Boosting sensitive and selective detection toward Pb(II) via activation effect of Co and orbital coupling between Pb and O over Co@Co3O4 nanocatalyst

Abstract

Fruitful achievements on electrochemical detection toward Pb(II) have been achieved, and their good performance is generally attributed to the adsorption property of nanomaterials. However, the design of sensing interfaces from the electronic structure and electron transfer process is limited. Here, Co@Co3O4 acquired an ultra-high detection sensitivity of 103.11 µA µM−1 toward Pb(II), outperforming the results previously reported. The interfacial oxygen atoms build an electron bridge for Co activating Co3O4. Particularly, new energy levels of oxygen atoms were generated and matched with that of Pb(II). The strong orbital coupling effect between O and Pb makes the Co@Co3O4 sensitive and selective toward Pb(II). Compared with Co metal and Co3O4, Pb(II) got more electrons from Co@Co3O4, and longer Pb-O bonds were formed, allowing more Pb(II) to be catalyzed and reduced.
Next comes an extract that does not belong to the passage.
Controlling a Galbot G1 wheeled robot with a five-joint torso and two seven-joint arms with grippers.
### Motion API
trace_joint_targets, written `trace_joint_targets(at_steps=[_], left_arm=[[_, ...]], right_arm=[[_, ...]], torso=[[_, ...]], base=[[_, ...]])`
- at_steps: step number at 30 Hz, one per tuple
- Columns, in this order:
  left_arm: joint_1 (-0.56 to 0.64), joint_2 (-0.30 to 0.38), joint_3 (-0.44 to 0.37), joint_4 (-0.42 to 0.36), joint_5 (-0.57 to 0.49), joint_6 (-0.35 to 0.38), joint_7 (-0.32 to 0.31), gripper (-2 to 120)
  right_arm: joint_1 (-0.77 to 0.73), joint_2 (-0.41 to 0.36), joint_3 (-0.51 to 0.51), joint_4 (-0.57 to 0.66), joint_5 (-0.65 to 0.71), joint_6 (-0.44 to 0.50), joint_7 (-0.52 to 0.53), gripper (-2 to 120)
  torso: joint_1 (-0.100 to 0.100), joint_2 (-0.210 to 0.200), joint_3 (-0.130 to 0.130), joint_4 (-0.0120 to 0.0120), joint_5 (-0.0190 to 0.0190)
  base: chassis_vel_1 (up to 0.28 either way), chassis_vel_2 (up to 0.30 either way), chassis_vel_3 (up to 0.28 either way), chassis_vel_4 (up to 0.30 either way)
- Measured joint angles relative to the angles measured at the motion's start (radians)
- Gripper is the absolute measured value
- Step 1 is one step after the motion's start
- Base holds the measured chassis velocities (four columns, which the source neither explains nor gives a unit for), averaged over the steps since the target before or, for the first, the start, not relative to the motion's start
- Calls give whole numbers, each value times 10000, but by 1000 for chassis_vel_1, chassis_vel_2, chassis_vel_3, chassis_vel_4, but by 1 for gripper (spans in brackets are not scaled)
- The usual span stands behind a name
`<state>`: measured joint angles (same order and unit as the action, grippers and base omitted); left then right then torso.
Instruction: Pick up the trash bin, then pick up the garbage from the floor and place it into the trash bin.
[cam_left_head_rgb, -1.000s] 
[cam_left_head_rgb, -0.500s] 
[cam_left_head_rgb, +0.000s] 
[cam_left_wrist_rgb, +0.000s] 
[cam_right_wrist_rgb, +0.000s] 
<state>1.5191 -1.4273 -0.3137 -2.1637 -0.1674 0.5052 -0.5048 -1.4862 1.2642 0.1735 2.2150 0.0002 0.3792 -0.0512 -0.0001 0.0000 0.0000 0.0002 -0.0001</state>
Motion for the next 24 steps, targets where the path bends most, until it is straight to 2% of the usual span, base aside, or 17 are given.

Also, the superior stability and reproducibility of electrochemical detection make electrodes practicably. This work reveals that metals can stimulate intrinsically catalytic activity of their metal oxides, with the generation of orbit energy levels that match to a specific analyte. It provides a promising strategy for constructing sensitive and selective sensing interfaces toward ultra-low concentration analyte in body fluid and other complex samples.